There are safer options that mitigate the risk of possible accidents or sabotage that could be caused by above ground dry cask storage. One of the most promising and widely accepted methods for the permanent storage of high level nuclear waste is known as Deep Geological Disposal. This method involves depositing waste far underground through one of two main methods. The first, and only one currently being implemented in the U.S., is mined geological repositories. This is the process of mining deep shafts that are large enough for heavy equipment and people to enter, similar to the way a traditional mine works. Once a large enough “room” is mined out, contaminated waste is placed and the room and back filled. 

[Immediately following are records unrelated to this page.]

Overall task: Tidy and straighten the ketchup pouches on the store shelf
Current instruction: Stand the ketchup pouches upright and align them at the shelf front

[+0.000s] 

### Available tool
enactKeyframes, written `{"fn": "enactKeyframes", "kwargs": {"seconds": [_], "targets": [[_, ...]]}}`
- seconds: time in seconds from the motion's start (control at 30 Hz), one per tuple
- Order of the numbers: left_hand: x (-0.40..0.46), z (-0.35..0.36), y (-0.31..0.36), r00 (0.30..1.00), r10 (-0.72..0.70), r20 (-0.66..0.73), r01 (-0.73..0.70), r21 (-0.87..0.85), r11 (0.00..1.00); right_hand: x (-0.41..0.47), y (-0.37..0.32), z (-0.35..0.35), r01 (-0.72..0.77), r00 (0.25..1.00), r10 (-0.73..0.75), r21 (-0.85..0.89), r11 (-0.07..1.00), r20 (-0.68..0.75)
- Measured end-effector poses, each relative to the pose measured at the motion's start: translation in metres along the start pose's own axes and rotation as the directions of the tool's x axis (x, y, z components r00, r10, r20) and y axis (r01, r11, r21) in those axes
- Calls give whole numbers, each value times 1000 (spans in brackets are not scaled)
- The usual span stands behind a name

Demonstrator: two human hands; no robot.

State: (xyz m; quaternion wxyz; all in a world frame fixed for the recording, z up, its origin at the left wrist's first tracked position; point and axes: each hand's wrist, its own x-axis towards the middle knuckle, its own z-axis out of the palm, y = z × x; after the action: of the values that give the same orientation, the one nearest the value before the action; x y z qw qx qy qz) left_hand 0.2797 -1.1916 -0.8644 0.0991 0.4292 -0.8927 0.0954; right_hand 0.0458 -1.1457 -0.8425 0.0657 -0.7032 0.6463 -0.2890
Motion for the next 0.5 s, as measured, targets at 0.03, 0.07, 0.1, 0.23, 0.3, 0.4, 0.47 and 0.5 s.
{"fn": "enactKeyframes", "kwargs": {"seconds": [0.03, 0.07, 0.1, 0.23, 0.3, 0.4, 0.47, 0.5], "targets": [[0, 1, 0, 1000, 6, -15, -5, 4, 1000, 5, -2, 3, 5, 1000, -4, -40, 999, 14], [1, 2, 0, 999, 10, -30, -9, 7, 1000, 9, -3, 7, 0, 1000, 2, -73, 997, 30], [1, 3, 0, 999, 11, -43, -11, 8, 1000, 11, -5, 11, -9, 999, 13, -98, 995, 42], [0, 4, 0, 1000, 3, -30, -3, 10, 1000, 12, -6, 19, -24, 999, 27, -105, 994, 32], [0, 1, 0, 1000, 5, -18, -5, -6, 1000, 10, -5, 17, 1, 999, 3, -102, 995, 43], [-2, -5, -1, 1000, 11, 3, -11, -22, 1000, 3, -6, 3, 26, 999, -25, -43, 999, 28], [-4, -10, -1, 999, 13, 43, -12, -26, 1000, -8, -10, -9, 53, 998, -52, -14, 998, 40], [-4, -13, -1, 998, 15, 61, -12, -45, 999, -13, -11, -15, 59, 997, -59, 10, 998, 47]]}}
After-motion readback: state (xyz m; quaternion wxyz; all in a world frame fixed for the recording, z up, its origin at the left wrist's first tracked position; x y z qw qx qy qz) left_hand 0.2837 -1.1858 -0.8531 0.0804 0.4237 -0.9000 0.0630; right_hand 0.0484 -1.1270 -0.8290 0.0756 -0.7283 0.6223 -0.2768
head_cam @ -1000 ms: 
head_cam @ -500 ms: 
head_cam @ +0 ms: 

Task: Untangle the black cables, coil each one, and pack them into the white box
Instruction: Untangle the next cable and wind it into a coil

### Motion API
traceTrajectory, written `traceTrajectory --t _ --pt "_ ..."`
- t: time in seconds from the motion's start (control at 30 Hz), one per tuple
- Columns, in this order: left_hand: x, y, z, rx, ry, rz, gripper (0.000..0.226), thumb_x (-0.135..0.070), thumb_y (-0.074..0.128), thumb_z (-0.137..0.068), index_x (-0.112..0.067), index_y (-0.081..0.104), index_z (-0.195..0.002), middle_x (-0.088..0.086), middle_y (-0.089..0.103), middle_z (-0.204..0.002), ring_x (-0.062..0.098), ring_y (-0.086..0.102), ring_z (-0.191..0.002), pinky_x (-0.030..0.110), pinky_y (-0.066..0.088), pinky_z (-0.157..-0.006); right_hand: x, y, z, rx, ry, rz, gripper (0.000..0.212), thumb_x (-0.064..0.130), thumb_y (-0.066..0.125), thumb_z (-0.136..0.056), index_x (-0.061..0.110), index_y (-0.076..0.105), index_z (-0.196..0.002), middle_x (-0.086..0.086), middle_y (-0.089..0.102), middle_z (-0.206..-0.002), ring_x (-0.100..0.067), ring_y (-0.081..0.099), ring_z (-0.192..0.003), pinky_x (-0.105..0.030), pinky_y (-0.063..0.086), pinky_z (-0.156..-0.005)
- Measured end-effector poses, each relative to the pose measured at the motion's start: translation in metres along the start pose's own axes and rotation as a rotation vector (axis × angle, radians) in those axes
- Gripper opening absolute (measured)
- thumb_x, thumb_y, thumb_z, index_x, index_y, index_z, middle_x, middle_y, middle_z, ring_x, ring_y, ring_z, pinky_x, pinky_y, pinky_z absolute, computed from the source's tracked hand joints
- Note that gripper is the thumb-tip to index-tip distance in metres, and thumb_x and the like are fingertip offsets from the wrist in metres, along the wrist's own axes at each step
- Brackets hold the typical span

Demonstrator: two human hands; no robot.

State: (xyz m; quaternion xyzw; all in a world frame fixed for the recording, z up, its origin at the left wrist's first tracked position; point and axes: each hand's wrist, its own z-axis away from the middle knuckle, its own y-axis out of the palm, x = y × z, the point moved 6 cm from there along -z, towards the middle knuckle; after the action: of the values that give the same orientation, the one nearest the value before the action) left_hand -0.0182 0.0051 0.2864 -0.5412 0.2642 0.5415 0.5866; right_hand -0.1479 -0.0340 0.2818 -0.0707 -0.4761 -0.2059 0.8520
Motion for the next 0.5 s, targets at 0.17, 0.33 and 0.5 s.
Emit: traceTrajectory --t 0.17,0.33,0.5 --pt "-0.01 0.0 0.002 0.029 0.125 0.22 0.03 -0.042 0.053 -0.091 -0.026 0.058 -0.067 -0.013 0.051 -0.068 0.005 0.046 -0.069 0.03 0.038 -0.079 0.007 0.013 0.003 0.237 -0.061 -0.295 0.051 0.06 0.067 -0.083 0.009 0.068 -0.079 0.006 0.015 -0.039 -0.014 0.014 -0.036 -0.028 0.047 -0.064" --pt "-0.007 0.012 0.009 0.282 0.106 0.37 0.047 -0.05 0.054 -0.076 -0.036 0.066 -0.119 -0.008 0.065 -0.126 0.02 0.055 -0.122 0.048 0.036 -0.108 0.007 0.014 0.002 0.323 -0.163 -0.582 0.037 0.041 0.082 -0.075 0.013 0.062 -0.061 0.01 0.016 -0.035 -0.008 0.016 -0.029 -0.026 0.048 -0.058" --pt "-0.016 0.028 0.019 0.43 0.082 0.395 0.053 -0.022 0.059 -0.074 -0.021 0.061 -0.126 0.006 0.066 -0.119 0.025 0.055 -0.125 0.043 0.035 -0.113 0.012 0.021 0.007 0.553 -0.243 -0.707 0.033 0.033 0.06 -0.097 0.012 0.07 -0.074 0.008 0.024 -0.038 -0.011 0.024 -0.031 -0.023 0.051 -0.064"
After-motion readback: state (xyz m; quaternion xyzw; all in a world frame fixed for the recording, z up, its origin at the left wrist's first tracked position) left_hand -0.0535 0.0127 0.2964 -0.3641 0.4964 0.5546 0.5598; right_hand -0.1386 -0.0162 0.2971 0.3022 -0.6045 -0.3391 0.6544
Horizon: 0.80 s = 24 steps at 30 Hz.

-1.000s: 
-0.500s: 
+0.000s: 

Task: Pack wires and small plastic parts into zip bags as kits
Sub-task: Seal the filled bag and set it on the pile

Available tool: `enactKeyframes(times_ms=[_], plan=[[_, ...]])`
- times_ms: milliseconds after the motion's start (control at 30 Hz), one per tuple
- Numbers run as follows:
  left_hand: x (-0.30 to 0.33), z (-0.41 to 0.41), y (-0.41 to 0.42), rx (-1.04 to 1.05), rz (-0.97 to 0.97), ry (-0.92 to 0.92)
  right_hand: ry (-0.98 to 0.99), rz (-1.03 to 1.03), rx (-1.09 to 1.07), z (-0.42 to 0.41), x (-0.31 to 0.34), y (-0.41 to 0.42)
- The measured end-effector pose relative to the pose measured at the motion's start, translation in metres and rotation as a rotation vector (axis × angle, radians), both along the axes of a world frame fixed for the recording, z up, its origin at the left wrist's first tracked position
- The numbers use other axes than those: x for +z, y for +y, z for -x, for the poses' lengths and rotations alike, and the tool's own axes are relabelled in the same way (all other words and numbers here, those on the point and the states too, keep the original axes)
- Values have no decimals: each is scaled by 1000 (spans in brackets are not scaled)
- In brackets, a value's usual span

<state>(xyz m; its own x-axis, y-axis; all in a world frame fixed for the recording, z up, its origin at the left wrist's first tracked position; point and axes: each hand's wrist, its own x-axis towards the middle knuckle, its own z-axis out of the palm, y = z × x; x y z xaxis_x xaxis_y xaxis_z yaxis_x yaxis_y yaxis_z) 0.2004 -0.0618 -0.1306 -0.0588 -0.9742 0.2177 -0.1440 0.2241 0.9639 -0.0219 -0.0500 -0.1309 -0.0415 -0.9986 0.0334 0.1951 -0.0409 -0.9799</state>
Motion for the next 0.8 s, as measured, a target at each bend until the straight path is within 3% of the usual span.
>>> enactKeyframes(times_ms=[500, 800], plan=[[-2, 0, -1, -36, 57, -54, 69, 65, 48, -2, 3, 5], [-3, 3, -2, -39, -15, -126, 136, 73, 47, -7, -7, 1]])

The “Waste Isolation Pilot Plant” In New Mexico is the only deep geological isolation location in the US. They tout the advantages of their location 2000 feet below ground in the salt beds of New Mexico because “Bedded salt is free of fresh flowing water, easily mined, impermeable and geologically stable; an ideal medium for permanently isolating long-lived radioactive wastes from the environment. However, its most important quality in this application is the way salt rock seals all fractures and naturally closes all openings.” While Wipp is currently only used for low level waste it is a step in the direction of a safer future.

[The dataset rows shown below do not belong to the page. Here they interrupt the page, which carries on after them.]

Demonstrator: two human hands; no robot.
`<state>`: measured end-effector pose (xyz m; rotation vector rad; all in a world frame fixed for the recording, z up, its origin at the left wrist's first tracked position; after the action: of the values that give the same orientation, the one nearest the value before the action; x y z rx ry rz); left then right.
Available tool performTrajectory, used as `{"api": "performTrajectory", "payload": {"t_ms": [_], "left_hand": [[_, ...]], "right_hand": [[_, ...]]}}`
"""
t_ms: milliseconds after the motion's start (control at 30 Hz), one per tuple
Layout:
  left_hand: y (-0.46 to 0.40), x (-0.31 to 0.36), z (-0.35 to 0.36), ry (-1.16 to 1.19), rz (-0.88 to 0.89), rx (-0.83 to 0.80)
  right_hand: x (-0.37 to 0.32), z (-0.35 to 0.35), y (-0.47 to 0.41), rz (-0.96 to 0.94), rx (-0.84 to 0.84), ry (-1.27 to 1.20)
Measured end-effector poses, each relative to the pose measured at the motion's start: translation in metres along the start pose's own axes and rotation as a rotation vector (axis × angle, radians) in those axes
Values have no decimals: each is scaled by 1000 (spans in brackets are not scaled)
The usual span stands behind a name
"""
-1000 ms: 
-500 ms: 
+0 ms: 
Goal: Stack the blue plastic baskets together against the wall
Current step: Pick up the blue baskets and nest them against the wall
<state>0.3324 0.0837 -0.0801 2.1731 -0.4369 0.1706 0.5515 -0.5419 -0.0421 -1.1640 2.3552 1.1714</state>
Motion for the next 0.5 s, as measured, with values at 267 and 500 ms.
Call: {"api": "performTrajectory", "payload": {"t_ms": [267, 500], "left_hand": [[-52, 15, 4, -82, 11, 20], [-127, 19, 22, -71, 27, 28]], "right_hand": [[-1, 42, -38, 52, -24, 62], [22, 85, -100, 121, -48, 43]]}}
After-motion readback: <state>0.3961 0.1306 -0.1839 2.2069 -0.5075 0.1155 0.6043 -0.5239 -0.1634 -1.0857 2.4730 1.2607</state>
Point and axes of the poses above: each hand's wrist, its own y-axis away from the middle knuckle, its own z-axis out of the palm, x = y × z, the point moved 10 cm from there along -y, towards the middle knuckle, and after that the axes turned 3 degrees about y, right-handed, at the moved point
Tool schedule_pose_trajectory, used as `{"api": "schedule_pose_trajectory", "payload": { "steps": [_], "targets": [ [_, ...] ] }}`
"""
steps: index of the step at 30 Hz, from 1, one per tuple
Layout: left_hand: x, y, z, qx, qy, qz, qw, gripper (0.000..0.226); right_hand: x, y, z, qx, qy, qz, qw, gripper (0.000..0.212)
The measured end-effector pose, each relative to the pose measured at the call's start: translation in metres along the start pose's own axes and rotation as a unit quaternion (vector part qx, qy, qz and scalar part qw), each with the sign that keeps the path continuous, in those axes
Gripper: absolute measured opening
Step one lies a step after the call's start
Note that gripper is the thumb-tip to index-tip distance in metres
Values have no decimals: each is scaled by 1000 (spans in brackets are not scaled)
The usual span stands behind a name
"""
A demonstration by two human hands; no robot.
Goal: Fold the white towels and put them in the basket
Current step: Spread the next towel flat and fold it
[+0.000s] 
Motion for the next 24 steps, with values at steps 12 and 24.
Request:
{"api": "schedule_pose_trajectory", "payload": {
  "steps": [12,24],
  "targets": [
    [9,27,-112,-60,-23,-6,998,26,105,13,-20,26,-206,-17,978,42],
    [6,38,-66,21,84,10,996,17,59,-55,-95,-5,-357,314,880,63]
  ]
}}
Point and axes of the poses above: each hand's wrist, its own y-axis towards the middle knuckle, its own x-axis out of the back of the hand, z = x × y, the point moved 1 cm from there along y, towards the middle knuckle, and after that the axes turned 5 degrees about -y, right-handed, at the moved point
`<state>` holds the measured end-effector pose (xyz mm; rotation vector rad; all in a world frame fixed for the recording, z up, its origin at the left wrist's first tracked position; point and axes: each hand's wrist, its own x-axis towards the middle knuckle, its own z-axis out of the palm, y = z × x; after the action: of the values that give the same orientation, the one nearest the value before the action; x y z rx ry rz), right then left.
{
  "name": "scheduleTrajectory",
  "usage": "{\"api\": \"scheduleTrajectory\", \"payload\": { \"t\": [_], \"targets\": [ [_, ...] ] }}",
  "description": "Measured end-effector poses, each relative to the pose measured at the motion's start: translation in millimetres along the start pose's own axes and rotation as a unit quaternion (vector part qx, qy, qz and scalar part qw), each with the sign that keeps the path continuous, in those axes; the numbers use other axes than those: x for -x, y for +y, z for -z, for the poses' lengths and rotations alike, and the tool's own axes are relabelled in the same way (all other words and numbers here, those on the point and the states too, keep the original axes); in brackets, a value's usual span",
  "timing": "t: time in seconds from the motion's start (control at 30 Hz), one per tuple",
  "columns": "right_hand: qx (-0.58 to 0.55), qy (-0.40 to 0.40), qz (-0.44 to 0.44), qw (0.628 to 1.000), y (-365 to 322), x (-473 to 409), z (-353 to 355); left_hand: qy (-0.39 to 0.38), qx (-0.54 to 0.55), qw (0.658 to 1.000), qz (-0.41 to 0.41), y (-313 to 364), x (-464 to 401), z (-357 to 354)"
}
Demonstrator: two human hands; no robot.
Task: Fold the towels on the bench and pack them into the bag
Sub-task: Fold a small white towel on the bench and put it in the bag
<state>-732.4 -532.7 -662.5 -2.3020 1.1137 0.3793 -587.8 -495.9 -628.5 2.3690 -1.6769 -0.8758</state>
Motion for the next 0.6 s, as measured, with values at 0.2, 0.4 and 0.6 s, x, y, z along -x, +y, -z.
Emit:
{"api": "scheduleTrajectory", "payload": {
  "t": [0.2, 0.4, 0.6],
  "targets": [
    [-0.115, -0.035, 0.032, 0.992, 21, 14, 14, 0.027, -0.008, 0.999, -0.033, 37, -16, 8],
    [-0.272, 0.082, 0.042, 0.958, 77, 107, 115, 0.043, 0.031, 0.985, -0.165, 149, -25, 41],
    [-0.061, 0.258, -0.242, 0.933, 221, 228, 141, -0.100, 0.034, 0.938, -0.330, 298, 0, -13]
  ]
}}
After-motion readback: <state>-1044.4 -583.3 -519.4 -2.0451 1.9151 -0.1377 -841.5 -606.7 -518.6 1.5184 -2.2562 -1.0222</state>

The second method of geological disposal consists of boring holes deep into the earth and depositing nuclear waste far underground in special canisters. The boreholes are then back filled and sealed. One organization leading the field in geological disposal technology is “Deep Isolation.” They are  conducting research and pioneering the science of horizontal borehole repositories. 

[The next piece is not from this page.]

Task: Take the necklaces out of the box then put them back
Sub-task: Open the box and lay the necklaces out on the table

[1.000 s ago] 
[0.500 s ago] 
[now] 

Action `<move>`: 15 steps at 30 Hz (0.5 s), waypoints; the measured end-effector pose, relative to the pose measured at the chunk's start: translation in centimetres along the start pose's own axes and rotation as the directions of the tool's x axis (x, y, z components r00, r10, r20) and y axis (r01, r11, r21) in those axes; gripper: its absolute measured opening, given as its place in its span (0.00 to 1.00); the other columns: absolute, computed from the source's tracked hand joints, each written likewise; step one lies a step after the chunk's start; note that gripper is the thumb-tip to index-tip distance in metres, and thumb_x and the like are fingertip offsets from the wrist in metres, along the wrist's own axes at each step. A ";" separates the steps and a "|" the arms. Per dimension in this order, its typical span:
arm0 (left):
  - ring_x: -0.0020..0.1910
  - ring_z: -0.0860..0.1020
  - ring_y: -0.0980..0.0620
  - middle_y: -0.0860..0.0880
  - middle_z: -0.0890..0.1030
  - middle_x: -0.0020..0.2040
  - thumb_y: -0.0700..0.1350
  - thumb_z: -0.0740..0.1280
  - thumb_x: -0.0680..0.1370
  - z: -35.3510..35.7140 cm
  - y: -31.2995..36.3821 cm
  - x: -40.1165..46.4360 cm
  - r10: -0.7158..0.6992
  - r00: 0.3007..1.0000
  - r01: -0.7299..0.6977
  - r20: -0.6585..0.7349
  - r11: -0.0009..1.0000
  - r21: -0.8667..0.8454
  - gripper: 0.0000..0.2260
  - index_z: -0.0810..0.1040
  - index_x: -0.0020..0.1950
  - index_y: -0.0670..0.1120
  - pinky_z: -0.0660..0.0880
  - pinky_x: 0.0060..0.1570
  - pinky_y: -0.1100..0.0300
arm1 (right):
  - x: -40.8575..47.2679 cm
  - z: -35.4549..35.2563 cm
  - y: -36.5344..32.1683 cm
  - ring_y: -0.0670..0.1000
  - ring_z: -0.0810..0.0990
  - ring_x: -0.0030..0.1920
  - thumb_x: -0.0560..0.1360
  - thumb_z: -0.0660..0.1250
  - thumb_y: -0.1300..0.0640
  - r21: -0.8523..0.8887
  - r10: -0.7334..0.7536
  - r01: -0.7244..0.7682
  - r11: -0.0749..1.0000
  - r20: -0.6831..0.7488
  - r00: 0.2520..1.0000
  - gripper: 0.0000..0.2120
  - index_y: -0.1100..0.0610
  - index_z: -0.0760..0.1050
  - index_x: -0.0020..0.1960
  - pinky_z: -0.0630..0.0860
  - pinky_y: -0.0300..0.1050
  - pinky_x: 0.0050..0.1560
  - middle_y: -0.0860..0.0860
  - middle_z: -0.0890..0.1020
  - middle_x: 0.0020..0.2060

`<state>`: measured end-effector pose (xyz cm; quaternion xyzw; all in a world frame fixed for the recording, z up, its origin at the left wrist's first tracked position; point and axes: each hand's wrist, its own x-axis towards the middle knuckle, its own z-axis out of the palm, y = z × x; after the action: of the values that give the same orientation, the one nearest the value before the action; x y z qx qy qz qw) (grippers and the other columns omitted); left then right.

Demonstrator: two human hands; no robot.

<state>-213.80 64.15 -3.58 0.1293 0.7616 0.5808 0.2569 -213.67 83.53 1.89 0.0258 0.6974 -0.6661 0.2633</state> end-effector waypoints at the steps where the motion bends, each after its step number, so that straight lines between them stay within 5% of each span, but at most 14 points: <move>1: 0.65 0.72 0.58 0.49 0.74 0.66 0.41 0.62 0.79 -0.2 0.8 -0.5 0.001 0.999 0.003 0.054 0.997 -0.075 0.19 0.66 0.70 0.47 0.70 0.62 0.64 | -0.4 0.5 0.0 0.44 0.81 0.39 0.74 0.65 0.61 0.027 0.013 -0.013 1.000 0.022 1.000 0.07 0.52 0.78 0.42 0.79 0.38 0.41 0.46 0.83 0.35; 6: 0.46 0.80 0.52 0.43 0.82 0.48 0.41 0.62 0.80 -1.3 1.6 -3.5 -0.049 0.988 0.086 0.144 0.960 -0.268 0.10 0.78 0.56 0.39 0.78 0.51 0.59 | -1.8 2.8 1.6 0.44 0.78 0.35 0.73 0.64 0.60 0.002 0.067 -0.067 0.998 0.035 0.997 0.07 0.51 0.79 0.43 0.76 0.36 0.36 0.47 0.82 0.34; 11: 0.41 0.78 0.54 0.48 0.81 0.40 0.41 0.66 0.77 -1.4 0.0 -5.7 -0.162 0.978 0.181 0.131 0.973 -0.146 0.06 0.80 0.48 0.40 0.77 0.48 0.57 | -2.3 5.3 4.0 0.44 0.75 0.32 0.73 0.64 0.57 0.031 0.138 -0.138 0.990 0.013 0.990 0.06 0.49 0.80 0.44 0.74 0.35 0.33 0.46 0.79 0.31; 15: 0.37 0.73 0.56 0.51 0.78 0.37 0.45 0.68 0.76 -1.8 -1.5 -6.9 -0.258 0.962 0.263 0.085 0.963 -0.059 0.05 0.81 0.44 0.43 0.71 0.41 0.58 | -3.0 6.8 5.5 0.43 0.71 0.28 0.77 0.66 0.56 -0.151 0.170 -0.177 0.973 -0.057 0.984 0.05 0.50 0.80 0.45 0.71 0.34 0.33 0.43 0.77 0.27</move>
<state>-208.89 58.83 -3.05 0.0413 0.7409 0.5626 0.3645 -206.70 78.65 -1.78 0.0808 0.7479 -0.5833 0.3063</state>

Boreholes have several advantages over mined repositories, the largest of which is the fact that, at only 18 inches in diameter, boreholes take up far less space than mine shafts. This means they are minimally disruptive to the environment around the site which limits human interaction with the waste. Interestingly, the technology of borehole drilling was perfected by the petroleum industry creating a way to drill for oil. By harnessing the same techniques but drilling over half a mile into bedrock instead of into an oil deposit, waste can be safely stored out of sight and out of mind for over 10,000 years until it is no longer a threat to human life and has decayed to the point that it enveloped back into the earth from where it came.

Deep Isolation cites the stability of bedrock as one of the main reasons deep geological repositories are so effective, stating, “A deep borehole repository takes advantage of the exceptional isolation properties of geologic formations whose past stability can be verified to have endured for millions of years. The disposal zone is far below drinking-water aquifers, in a region in which water has had no contact with the surface for a million years or more.” Horizontal boreholes in particular take that a step further. By traveling in line with the Earth’s strata, “directional drilling can access suitable rock formations at a greater range of depths and in a greater range of geological locations.” 

The quest to solve the problem of nuclear waste is more relevant than ever. As the EPA announces its intentions to crackdown on vehicle emissions, more and more Americans are going to be buying electric vehicles. Those vehicles will require massive amounts of electricity and nuclear power is by far the most reliable form of producing energy, producing maximum power more than 92% of the time compared to coal’s 40%. It is clear that the solution is here. In our current world where nearly 1 in 5 deaths globally are a result of air pollution as a consequence of using fossil fuels, implementing safe and effective forms of nuclear waste disposal will be putting us one step closer to living in a cleaner world where science fiction stories rightfully base their villains on fossil fuels and not nuclear.